Other serious causes of back pain:
Back pain can also be the result of age-related changes in the structure of your spine, such as arthritis; or by more serious injuries such as a herniated or ruptured disk or a fractured vertebra. Work-related injuries are also a common cause of back pain. Certain infections can bring back pain, among other symptoms.
Various medical conditions, some of them severe, can also be associated with back pain as one of the symptoms. Some of these diseases include:
- Osteoarthritis (the breakdown of body joints)
- Sciatica (problems with the nerves in your back and hips)
- Osteoporosis (bone deterioration)
- Ankylosing spondylitis (an inflammatory disease that affects your vertebrae)
- Osteomyelitis (an infection of the bones)
- Fibromyalgia (a problem with the nervous system)
- Endometriosis (buildup of tissue in the uterus)
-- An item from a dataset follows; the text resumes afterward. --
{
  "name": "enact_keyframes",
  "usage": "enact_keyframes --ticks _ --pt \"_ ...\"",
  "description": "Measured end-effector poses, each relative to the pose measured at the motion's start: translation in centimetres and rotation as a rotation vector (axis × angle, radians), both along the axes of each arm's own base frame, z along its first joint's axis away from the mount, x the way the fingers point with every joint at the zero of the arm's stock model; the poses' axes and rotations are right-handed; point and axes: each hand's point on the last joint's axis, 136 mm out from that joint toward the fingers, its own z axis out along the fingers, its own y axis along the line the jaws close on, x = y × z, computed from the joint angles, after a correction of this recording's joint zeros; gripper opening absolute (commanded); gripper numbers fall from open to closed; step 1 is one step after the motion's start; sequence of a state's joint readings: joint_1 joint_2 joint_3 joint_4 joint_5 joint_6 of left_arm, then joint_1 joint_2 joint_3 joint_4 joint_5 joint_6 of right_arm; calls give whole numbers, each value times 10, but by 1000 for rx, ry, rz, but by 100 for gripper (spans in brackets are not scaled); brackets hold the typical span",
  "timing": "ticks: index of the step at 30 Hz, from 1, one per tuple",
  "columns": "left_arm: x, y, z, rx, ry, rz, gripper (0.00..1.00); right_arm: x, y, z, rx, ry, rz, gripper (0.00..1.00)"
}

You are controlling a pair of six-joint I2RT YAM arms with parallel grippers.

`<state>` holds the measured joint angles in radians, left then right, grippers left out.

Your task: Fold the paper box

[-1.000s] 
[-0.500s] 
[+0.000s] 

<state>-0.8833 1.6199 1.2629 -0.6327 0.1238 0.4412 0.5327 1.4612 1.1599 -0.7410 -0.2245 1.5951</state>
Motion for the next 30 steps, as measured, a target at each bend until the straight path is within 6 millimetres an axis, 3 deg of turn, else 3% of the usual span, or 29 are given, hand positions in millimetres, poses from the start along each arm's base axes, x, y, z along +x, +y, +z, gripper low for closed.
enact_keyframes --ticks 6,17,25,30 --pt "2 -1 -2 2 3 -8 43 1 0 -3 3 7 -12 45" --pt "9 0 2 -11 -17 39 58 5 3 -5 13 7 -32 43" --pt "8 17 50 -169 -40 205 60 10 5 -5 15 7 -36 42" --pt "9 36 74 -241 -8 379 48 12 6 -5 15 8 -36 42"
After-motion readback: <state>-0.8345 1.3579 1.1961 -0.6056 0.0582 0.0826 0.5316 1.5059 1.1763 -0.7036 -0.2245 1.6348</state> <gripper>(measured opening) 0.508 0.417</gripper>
- Kidney stones and kidney infection
- Liver disease
- Cancer or cysts
Diagnosing back pain
During your doctor’s visit, you will be asked about your medical history and when the pain started, how severe it is and whether it limits your movement. After a thorough examination, your doctor may recommend different medical tests to help determine the cause of your back pain. Some of these tests may include X-rays, MRI and CAT scans, ultrasound, and in some cases a myelogram (using a contrast dye in your bones).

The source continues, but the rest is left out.